TFX custom config argument in trainer not working

This question is based on the TFX recommender tutorial. Please note that the code is being orchestrated by LocalDagRunner rather than run interactively in a notebook.

In the Trainer, we pass in a custom_config with the transformed ratings and movies:

trainer = tfx.components.Trainer(
    module_file=os.path.abspath(_trainer_module_file),
    examples=ratings_transform.outputs['transformed_examples'],
    transform_graph=ratings_transform.outputs['transform_graph'],
    schema=ratings_transform.outputs['post_transform_schema'],
    train_args=tfx.proto.TrainArgs(num_steps=500),
    eval_args=tfx.proto.EvalArgs(num_steps=10),
    custom_config={
        'epochs':5,
        'movies':movies_transform.outputs['transformed_examples'],
        'movie_schema':movies_transform.outputs['post_transform_schema'],
        'ratings':ratings_transform.outputs['transformed_examples'],
        'ratings_schema':ratings_transform.outputs['post_transform_schema']
        })

The problem is that all of the outputs passed into custom_config seem to be empty. This results in errors, for example

class MovielensModel(tfrs.Model):

  def __init__(self, user_model, movie_model, tf_transform_output, movies_uri):
    super().__init__()
    self.movie_model: tf.keras.Model = movie_model
    self.user_model: tf.keras.Model = user_model

    movies_artifact = movies_uri.get()[0]

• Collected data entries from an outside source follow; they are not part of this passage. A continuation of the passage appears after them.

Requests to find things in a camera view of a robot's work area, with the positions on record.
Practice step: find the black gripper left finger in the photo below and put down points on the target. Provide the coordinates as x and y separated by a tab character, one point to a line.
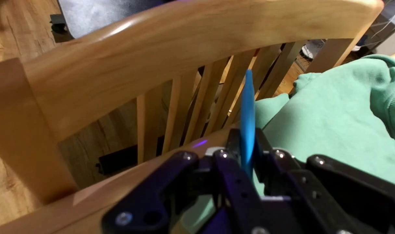
174	190

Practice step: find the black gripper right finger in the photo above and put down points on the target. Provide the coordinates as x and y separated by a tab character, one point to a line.
329	195

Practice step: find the wooden chair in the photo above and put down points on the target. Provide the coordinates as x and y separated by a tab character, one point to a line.
50	97

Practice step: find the green sweater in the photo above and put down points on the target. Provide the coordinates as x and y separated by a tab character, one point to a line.
346	113

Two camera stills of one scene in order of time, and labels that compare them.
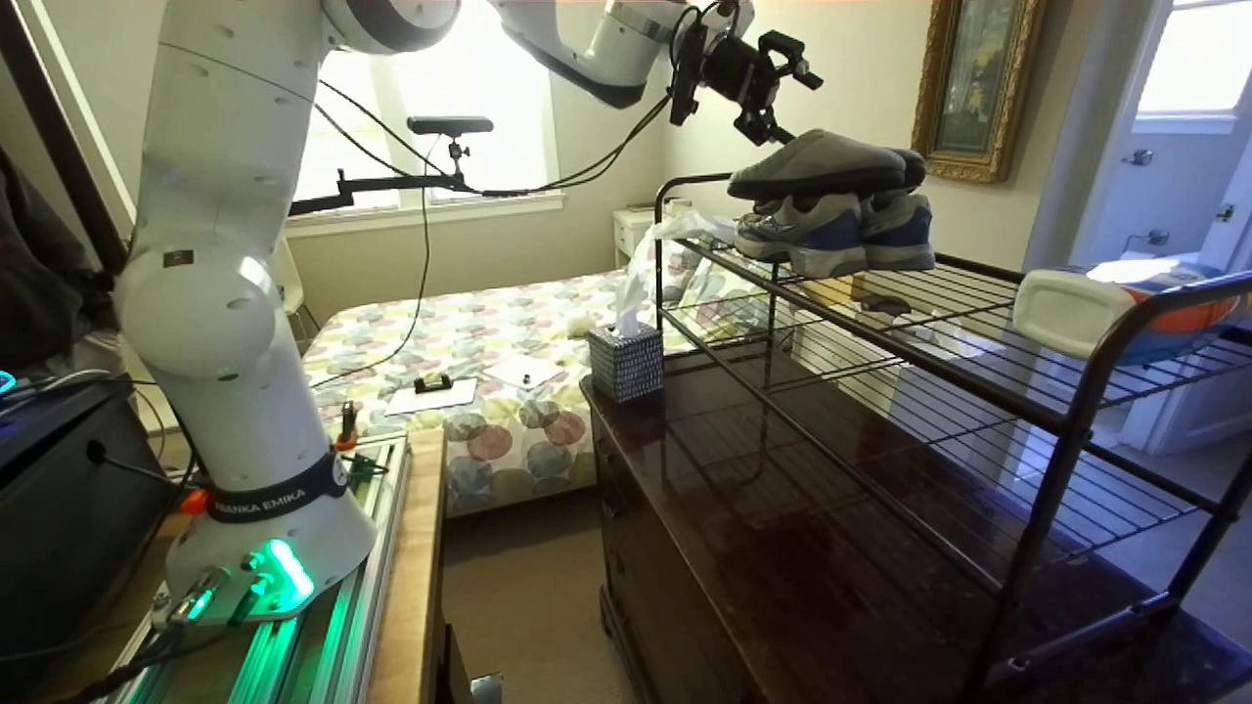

complains that movie_uri.get() is empty. The same is true for ratings. Ratings passed in through the examples parameter however are not empty (the artefact uri is available), so it seems as though this custom_config is ‘breaking things’.

I have tried debugging it but to no avail. I did notice that arguments in custom_config are serialised and deserialised, but this didn’t seem to be the cause of the problem. Does anyone know why this happens and how to resolve this?

That seems really odd. I’ve reached out to see if anyone has any ideas, but there are a couple of things you can try. You can add print statements (logging.info, etc) to inspect the outputs from the components in the custom config. And you can also set a breakpoint (maybe using pdb) and inspect. If they’re empty then it suggests that the trainer isn’t waiting for them to finish, and there’s a race condition. It will also help to insert print statements in those components to verify when they run.